A description of column values follows the table.
Batch IDs starting with 0 are for GPT-4 models, starting with 1 are for Llama models, and starting with 2 are for Mistral models.
id | definition type | prompt language | example use | data split | model | macro F1 | weighted F1 | acc |
---|---|---|---|---|---|---|---|---|
001 | simple | en | two-shot | 1 | gpt-4o-mini | 0.48 | 0.53 | 0.52 |
002 | simple | en | zero-shot | 0.3 stratified | gpt-4o-mini | 0.51 | 0.57 | 0.57 |
003 | detailed | en | zero-shot | 0.3 stratified | gpt-4o-mini | 0.53 | 0.59 | 0.57 |
004 | detailed | en | zero-shot | 0.3 stratified | gpt-4o | 0.7 | 0.73 | 0.72 |
005 | detailed | en | zero-shot | 1 | gpt-4o | 0.71 | 0.74 | 0.73 |
006 | detailed | en | zero-shot | 1 | gpt-4o-mini | 0.58 | 0.64 | 0.61 |
007 | simple | en | few-shot (20 per class) | 0.3 stratified | gpt-4o-mini | 0.57 | 0.64 | 0.63 |
008 | detailed | en | few-shot (20 per class) | 0.3 stratified | gpt-4o-mini | 0.58 | 0.65 | 0.67 |
009 | detailed | en | few-shot (20 per class) | 0.3 stratified | gpt-4o | 0.73 | 0.79 | 0.78 |
010 | detailed | fr | few-shot (20 per class) | 0.3 stratified | gpt-4o-mini | 0.62 | 0.7 | 0.69 |
011 | detailed | fr | zero-shot | 1 | gpt-4o | 0.69 | 0.72 | 0.71 |
012 | detailed | fr | zero-shot | 1 | gpt-4o-mini | 0.54 | 0.59 | 0.57 |
013 | detailed | fr | few-shot (20 per class) | 1 | gpt-4o-mini | 0.61 | 0.68 | 0.67 |
014 | detailed | en | few-shot (20 per class) | 1 | gpt-4o-mini | 0.6 | 0.67 | 0.67 |
015 | detailed | fr | few-shot (20 per class) | 1 | gpt-4o | 0.7 | 0.75 | 0.75 |
102 | detailed | en | zero-shot | 1 | llama-3 | 0.43 | 0.52 | 0.49 |
103 | detailed | en | zero-shot | 1 | llama-3.1 | 0.56 | 0.63 | 0.61 |
104 | detailed | fr | zero-shot | 1 | llama-3.1 | 0.52 | 0.6 | 0.62 |
105 | detailed | en | few-shot (20 per class) | 0.3 | llama-3.1 | 0.46 | 0.5 | 0.51 |
- simple definition: The prompt contains a short definition for each category.

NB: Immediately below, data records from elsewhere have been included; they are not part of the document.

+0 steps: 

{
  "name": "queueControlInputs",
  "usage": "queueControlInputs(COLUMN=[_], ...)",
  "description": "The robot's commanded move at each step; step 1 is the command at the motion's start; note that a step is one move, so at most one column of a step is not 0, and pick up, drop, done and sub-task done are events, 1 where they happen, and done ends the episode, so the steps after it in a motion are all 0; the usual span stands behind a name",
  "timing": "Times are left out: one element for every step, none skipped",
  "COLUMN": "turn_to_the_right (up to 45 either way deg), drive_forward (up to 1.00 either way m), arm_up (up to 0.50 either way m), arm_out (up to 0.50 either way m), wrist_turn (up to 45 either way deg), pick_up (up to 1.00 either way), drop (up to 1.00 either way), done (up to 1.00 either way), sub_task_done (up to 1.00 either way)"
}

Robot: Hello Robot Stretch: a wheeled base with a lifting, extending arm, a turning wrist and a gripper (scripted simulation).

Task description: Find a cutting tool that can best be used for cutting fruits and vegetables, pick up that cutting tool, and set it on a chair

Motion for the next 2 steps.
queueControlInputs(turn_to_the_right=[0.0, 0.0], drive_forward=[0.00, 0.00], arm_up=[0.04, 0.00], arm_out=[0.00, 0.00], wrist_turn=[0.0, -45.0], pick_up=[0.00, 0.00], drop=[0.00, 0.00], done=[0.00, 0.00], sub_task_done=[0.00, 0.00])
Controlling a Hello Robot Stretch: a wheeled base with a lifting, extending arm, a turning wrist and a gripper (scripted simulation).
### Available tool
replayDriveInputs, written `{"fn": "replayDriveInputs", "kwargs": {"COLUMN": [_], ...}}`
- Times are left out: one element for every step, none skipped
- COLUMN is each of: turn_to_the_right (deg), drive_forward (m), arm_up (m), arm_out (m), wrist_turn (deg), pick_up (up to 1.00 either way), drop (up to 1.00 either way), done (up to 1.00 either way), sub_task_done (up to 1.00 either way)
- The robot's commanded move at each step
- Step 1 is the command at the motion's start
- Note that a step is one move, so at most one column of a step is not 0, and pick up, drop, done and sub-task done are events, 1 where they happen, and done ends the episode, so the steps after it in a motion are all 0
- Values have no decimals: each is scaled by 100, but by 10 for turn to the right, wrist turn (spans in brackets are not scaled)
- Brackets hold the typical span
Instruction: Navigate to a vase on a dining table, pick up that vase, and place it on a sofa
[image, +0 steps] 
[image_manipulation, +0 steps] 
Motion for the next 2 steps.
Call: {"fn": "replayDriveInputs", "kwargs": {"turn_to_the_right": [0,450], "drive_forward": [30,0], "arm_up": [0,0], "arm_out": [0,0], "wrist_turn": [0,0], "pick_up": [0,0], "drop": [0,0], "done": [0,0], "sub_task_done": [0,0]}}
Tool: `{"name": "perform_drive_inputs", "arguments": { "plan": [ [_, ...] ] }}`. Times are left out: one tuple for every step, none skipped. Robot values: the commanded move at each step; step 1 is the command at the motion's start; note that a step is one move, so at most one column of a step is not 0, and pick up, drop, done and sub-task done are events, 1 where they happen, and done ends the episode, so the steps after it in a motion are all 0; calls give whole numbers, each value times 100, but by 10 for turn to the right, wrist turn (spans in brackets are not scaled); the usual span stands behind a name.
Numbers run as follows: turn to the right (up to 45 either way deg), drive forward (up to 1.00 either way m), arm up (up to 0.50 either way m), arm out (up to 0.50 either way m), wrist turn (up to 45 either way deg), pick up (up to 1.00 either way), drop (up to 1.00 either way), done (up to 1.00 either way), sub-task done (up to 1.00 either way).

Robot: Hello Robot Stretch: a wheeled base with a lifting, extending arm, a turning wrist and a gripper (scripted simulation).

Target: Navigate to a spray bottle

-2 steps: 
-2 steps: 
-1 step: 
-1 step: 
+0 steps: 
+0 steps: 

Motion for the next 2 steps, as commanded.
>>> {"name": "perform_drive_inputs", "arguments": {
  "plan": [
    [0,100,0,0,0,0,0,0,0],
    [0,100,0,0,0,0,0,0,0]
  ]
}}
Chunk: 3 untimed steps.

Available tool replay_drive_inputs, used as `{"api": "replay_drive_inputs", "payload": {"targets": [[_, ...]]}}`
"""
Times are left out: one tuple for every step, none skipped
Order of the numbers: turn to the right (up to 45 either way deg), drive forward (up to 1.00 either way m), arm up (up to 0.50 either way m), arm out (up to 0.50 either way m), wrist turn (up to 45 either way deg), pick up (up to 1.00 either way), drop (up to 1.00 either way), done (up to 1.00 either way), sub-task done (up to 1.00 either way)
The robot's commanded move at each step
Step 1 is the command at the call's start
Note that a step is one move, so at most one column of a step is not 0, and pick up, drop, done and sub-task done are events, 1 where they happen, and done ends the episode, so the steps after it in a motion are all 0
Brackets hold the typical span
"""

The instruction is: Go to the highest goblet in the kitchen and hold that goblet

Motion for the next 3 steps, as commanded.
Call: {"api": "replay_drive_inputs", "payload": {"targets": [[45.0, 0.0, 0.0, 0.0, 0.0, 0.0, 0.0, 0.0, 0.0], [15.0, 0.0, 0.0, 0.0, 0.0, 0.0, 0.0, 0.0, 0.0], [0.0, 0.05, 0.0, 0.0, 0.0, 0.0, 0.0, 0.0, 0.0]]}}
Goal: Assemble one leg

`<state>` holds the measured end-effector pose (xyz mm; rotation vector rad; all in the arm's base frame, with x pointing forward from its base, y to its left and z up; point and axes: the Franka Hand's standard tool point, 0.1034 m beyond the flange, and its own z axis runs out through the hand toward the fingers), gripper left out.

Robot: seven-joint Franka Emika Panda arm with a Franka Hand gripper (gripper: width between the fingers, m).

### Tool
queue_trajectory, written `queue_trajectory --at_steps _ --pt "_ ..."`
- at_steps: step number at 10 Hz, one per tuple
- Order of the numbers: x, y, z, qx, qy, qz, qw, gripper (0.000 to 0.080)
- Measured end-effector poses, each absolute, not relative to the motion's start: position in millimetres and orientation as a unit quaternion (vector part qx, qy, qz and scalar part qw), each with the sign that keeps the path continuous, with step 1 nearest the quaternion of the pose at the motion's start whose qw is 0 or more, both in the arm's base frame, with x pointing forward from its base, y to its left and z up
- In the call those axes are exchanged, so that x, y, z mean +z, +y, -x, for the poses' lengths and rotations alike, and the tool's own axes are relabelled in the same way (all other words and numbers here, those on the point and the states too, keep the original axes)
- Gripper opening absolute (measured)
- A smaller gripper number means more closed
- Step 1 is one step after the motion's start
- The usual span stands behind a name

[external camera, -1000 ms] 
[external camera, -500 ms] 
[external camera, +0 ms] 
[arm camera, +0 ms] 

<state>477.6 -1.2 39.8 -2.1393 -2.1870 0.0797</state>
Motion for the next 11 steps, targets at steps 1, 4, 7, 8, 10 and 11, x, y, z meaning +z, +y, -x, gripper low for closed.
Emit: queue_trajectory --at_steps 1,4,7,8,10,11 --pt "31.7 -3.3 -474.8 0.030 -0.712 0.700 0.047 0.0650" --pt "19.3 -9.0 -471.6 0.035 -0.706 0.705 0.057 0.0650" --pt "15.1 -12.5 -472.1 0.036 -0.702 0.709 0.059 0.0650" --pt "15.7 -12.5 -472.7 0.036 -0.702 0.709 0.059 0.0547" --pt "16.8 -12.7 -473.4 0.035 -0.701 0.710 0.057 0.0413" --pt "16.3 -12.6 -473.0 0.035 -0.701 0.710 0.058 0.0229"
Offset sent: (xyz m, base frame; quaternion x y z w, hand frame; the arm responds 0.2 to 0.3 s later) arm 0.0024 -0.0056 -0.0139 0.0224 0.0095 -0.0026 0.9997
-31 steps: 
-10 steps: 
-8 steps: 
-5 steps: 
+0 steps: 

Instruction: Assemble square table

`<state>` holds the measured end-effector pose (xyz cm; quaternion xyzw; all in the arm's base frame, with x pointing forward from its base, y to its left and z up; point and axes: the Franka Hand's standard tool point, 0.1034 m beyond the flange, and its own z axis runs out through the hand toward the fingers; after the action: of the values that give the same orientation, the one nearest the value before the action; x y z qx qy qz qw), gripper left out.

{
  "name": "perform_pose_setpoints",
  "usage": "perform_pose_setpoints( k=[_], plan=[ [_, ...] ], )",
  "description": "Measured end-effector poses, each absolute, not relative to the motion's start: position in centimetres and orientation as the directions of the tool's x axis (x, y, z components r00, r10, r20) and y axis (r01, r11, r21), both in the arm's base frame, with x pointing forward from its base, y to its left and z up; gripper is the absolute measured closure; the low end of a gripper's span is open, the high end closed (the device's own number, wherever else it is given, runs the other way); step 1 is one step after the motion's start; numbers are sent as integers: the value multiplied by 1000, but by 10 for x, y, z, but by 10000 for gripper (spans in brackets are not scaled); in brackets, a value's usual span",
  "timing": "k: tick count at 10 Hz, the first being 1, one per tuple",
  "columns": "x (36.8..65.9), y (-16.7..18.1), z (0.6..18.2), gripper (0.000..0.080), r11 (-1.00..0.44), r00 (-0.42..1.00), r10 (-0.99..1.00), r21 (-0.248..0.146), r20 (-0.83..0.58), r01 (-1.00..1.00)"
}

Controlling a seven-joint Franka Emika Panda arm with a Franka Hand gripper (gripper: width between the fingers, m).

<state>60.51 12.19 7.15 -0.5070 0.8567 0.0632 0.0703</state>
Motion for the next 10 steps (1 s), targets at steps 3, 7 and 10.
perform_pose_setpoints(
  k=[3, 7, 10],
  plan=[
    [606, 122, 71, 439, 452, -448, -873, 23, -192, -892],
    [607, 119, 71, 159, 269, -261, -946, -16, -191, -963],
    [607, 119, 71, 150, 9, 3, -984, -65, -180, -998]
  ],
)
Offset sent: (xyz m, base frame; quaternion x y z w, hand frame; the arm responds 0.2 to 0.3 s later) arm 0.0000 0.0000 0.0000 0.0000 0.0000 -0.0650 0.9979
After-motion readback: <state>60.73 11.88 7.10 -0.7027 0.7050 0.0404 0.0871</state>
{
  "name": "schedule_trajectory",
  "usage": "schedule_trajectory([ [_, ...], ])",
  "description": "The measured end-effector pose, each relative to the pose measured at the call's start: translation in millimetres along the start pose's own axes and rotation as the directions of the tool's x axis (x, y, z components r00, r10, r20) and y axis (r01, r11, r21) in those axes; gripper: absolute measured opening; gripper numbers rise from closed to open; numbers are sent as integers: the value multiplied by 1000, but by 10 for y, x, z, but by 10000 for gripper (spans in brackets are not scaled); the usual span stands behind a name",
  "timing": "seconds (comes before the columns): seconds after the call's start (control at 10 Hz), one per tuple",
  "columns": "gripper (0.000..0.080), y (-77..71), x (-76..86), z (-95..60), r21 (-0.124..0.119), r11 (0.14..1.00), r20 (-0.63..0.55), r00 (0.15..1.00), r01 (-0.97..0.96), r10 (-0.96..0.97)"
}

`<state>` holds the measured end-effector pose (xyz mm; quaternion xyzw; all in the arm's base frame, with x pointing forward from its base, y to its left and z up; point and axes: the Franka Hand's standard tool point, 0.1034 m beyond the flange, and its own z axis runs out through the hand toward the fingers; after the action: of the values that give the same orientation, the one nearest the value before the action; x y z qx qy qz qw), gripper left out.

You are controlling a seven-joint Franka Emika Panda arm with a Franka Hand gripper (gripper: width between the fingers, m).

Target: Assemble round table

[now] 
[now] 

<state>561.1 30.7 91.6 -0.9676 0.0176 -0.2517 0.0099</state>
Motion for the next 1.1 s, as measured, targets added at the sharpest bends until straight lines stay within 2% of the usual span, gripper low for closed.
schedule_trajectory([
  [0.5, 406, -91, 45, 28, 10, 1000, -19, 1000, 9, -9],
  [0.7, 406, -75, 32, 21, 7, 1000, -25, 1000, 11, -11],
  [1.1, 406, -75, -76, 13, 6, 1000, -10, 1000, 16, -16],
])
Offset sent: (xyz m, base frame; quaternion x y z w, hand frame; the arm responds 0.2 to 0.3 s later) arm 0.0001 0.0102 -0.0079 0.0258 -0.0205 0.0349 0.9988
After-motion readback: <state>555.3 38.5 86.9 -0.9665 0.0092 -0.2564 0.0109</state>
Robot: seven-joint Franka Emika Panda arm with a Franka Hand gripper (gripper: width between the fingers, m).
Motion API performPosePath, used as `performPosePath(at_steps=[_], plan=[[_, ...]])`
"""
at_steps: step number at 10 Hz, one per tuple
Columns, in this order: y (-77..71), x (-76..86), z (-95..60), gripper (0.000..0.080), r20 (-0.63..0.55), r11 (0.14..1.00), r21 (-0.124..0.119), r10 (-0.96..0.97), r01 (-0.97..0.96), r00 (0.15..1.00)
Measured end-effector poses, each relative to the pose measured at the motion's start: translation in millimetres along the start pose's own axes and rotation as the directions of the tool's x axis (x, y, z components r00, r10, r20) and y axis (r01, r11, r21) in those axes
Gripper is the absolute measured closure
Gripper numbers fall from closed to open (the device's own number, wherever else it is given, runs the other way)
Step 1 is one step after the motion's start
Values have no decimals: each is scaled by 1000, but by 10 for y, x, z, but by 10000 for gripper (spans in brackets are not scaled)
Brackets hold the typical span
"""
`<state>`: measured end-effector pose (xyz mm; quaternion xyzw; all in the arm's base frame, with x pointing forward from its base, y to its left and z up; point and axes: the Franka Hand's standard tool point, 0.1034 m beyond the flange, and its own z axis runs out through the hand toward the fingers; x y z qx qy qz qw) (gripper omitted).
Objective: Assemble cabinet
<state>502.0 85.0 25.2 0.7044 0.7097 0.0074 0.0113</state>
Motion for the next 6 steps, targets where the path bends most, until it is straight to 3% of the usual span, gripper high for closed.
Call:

It may additionally contain examples or not, this is reflected in the
example use
column. - detailed: Besides a definition (which may provide some more detail than the simple type), the prompt contains a list of expressions that may be related to the category. These expressions are not direct examples of stage directions, they may be verbs or other expressions related to the vocabulary of the category's stage directions. The prompt may additionally contain examples or not, this is reflected in the
example use
column.
Note that, in all batches from 005 onwards, all prompts in English mention explicitly that the text to classify is in French. The reason for adding this information is the following: We asked the models to generate a text to "explain" each classification. In early batches, it was seen that gpt-4o-mini
was interpreting some potentially ambiguous examples as English text. E.g. a case like "Evelyn sort" might get interpreted as English text, as a type of "sort" (a method for arranging things in a order), rather than as French text (inflected form of verb "sortir", for "exiting").
- 1: 100% of the testset (2923 examples) from Schneider & Ruiz Fabo (2024), available at https://nakala.fr/10.34847/nkl.fde37ug3.
- 0.3 stratified: 30% of the testset, stratified by category.